Enquanto muitos chegam a casa, eu continuo a olhar para os livros e cadernos abertos na mesma página, há mais de duas horas. Queria tanto agarrar isto como agarro o mapa e a minha bússula depois do relógio ter dado o sinal da minha partida. O bem estar e a motivação que me fazem correr por entre montes, árvores, rios e cercas não têm existido neste plano real em que o relógio já apitou há muito tempo, mesmo não tendo feito o tal pii que eu tão bem reconheço. O teste é amanhã. A responsabilidade é, desta vez, tão grande que acho que não consigo sentir bem a sua forma e peso. Há tanto tempo que não entro na floresta com a ambição de quem vive apenas para desfrutar todos os segundos. São as prioridades que me fazem faltar. Repito, é a minha estrutura e ordem de prioridades que me faz faltar. Talvez eu não esteja nessa ordem, mas sim o que eu espero ser. Talvez. Amanhã vou ao teste. A matéria não está toda estudada. 3/5 não serão seficientes. Talvez sejam. Já antevi o pior e mais provável cenário várias vezes, apesar disso ainda não lhe dei a importância exigida. Mas desde quando é que me contento com o suficiente? Não acredito que assim seja. Os últimos pontos ainda estão longe, já estou toda cheia de picos nas pernas e nas mãos. O cansaço faz com que eu veja cada vez pior e a clareza dos montes, árvores, rios e cercas vai-se desvanescendo. Eu continuo a correr mais, ou menos, sempre movida pela esperança de estar a realizar o caminho que faz o final compensar e querer voltar na próxima prova. Já não é a primeira vez que estou nesta cena. Já hoje, não sei se é este o caminho. É tudo novidade e pouco me faz acreditar que é esta mesma vida que quero agarrar como agarro o mapa e a minha bússula, que me fazem ir por caminhos sempre imprevisiveis, mas nos quais eu me coloco completa.         
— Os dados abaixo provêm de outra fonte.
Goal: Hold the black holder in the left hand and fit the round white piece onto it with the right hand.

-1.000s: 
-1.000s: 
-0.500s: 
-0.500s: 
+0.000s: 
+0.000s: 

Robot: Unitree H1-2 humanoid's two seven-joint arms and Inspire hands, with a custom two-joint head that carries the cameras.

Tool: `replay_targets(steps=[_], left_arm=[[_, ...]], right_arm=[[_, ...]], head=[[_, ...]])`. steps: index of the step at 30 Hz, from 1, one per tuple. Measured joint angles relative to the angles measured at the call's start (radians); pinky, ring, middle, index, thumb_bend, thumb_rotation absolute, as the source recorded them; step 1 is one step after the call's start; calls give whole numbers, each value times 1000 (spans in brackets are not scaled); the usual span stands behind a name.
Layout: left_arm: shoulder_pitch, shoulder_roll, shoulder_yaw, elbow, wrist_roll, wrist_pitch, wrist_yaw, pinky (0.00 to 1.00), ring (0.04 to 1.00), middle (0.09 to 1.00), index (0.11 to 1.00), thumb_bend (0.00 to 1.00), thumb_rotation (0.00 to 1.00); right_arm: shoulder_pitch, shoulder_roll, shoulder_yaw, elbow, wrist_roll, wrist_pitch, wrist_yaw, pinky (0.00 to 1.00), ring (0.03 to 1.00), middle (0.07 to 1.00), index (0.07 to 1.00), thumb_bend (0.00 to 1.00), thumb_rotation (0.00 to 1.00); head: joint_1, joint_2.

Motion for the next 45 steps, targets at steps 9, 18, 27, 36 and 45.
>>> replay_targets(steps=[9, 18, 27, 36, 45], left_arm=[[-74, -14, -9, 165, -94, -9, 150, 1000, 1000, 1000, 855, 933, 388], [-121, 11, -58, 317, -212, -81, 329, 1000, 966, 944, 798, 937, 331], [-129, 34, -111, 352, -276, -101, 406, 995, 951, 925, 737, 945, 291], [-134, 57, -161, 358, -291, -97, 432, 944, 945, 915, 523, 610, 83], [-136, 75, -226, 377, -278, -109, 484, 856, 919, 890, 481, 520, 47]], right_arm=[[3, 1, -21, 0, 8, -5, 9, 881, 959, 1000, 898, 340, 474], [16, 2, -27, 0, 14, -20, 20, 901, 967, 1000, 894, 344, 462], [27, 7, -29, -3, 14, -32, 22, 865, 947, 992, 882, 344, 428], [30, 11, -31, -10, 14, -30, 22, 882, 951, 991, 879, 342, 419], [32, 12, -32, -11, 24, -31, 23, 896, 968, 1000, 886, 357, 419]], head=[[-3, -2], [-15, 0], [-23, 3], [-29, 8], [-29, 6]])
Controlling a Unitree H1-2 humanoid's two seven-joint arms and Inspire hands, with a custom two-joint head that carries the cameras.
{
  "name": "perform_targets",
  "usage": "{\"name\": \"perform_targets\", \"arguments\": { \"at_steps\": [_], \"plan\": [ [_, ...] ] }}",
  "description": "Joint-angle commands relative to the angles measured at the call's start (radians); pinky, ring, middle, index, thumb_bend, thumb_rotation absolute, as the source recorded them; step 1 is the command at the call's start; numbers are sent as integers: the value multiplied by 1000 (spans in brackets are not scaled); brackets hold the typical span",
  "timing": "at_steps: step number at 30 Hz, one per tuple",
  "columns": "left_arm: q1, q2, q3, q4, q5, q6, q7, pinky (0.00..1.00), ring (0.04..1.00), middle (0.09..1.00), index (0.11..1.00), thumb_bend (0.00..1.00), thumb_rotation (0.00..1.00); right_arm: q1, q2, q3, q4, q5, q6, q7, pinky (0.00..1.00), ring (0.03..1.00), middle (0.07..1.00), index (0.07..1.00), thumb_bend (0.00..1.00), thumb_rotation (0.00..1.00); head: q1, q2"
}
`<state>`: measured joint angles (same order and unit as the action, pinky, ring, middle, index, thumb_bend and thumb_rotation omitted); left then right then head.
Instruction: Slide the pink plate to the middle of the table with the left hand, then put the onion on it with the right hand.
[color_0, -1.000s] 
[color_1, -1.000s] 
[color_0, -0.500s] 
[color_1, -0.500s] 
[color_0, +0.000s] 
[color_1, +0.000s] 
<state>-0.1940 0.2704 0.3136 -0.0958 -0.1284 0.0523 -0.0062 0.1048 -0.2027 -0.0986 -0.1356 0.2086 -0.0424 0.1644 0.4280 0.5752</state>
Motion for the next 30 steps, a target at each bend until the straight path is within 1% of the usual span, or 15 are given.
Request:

segunda-feira, 5 de abril de 2010

Comunidade


Cheguei. Foi uma viagem longa a que fiz pela segunda vez. Já não me lembrava do quão longa era quando a iniciei, e tenho certeza que me vou esquecer novamente, rapidamente. Já não a sinto tão longa, e ainda agora cheguei. 
"Deixei lá parte de mim" disse-me ela no regresso. Eu também deixei. É neste espírito de Páscoa que acredito: a Renovação. Não é fácil passar esta data longe da família, especialmente neste ano difícil, apesar disso consegui aceitar este desafio, o que vejo agora ter enriquecido muito o meu caminho de esperança, confiança, caridade, perseverança e oração.
Arriscar e aceitar as consequência do risco e das dúvidas. Tenho que fazer isto mais vezes. É que há tanta coisa bonita ainda por viver...

Carlota, Carolina, Constança, Cris, Fissas, Mafi, Manel, Mikas, Nuno, Rodrigo e Vânia, a vossa presença foi tão surpreendente que não posso deixar de referir que foi o ponto de partida para a intensidade dos sentimentos. Digo-vos, neste momento, que chego feliz, do mundo frio, de vales, lagos e silêncios, à realidade quente, de cimento, fumo e confusão. O que virá depois? Virá seguramente.



Bleibet hier und wachet mit mir.Wachet und betet.